6. The nonaqueous electrolyte solution for a high-voltage lithium-ion battery according to claim 5, wherein the nonaqueous organic solvent is at least three selected from the group consisting of ethylene carbonate, fluoroethylene carbonate, 1,2, 2-tetrafluoroethyl-2, 2,3, 3-tetrafluoropropyl ether, fluoroethylene carbonate, difluoroethylene carbonate and ethyl propionate.

7. The non-aqueous electrolyte solution for a high-voltage lithium ion battery according to claim 1, wherein the electrolyte is at least one of lithium hexafluorophosphate, lithium tetrafluoroborate, lithium difluorophosphate, lithium bis (oxalato) borate, lithium difluorooxalato borate, lithium tetrafluorooxalato phosphate, lithium difluorooxalato phosphate, lithium bis (fluorosulfonyl) imide, lithium bis (trifluoromethanesulfonyl) imide, and lithium fluorosulfonyl (trifluoromethanesulfonyl methyl) imide.

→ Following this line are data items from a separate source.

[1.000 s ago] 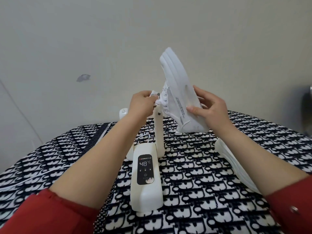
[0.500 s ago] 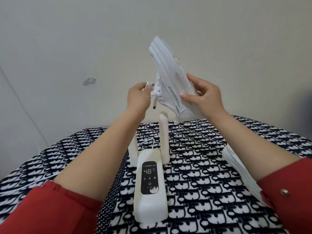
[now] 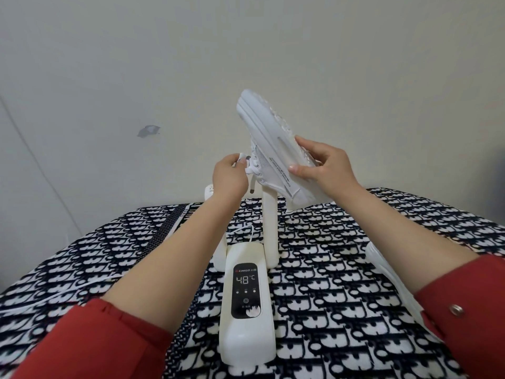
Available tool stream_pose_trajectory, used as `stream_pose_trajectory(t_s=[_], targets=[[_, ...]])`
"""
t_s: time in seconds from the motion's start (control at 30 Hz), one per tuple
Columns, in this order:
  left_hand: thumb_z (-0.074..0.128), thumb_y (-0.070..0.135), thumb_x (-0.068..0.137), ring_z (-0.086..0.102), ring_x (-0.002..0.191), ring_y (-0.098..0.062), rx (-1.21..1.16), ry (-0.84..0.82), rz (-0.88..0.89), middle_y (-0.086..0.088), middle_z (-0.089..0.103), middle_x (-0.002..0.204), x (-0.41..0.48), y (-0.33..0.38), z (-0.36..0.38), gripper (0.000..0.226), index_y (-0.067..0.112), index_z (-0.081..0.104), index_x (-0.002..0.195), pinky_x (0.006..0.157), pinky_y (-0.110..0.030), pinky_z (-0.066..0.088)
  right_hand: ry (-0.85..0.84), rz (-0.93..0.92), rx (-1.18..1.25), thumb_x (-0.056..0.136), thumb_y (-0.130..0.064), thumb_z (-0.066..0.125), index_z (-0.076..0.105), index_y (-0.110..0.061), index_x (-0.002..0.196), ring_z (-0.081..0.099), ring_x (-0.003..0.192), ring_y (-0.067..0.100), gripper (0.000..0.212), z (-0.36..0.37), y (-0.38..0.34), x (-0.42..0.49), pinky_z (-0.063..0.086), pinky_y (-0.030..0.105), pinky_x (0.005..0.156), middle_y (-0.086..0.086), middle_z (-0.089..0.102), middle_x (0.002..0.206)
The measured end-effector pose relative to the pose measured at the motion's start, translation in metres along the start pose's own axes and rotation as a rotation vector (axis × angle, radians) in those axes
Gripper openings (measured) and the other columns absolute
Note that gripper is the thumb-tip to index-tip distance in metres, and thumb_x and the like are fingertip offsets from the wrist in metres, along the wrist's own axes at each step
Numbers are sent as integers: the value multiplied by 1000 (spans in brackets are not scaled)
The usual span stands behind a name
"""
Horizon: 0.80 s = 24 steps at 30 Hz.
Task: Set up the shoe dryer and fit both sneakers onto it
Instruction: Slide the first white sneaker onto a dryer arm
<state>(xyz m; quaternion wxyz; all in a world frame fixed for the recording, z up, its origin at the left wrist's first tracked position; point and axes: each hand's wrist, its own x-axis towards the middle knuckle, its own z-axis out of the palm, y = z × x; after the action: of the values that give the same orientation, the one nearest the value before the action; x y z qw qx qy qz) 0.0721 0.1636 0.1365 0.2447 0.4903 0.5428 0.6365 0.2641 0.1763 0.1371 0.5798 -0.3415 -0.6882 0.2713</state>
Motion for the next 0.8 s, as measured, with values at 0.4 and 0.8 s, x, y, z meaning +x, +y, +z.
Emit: stream_pose_trajectory(t_s=[0.4,0.8], targets=[[45,25,101,60,98,-17,83,46,3,-3,66,118,1,-12,2,30,15,63,122,58,-17,35,-29,-10,-51,68,-10,86,59,-13,131,57,119,5,69,5,11,1,41,22,106,-9,60,125],[44,25,101,56,83,-21,201,22,-52,-3,67,104,2,-13,0,28,19,64,119,51,-21,35,-74,65,-34,70,-9,84,58,-13,133,61,105,-4,68,4,17,-1,45,18,99,-7,62,124]])
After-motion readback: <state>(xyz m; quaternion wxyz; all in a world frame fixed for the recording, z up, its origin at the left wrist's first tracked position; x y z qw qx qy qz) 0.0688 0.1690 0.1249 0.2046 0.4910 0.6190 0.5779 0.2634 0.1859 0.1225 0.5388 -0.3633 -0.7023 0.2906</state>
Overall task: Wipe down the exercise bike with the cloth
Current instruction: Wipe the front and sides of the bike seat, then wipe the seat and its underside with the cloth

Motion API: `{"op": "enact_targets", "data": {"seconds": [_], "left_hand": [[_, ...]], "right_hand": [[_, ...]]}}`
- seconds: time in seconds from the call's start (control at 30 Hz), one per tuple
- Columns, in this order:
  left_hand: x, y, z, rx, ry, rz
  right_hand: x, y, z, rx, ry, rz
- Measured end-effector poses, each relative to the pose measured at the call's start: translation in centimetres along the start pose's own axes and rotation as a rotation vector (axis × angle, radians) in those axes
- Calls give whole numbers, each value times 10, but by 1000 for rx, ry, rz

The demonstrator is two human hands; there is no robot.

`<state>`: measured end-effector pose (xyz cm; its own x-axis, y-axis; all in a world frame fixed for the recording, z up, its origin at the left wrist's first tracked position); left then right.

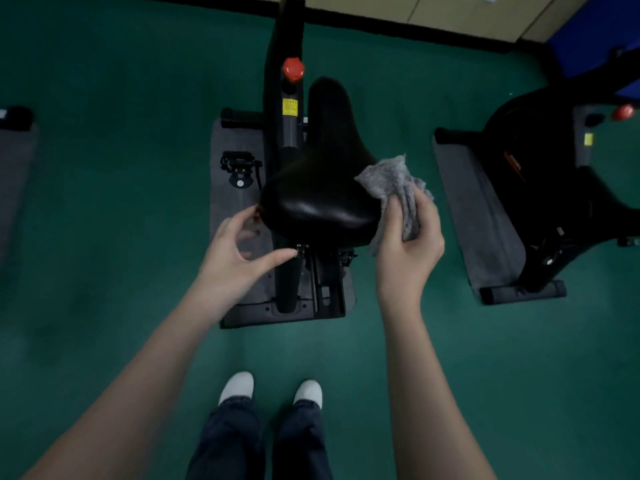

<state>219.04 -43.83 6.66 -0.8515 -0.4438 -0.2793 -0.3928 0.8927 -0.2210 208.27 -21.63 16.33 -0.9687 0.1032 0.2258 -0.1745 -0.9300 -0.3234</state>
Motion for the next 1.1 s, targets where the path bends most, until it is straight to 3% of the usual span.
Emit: {"op": "enact_targets", "data": {"seconds": [0.27,0.47,0.9,1.1], "left_hand": [[-26,-16,-55,281,155,55],[-44,18,-118,515,334,146],[-119,247,-201,1005,615,509],[-168,366,-226,1101,745,598]], "right_hand": [[-7,-36,36,-62,61,116],[-21,-92,41,-60,112,75],[-20,-298,-5,-29,209,-111],[-23,-412,-36,-56,277,-210]]}}
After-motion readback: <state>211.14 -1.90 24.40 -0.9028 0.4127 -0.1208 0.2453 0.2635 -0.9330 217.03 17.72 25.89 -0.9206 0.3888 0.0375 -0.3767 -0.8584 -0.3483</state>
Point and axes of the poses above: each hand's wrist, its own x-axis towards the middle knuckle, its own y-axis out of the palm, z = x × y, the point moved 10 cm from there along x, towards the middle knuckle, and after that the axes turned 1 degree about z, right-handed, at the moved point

8. The nonaqueous electrolyte solution for a high-voltage lithium-ion battery according to claim 7, wherein the electrolyte is lithium hexafluorophosphate.

9. The non-aqueous electrolyte solution for the high-voltage lithium ion battery as claimed in claim 1, wherein the electrolyte is contained in the non-aqueous electrolyte solution for the high-voltage lithium ion battery in an amount of 5 to 20% by mass.

10. A lithium ion battery comprising a positive electrode, a separator, a negative electrode, and the high-voltage lithium ion battery nonaqueous electrolyte solution according to any one of claims 1 to 9.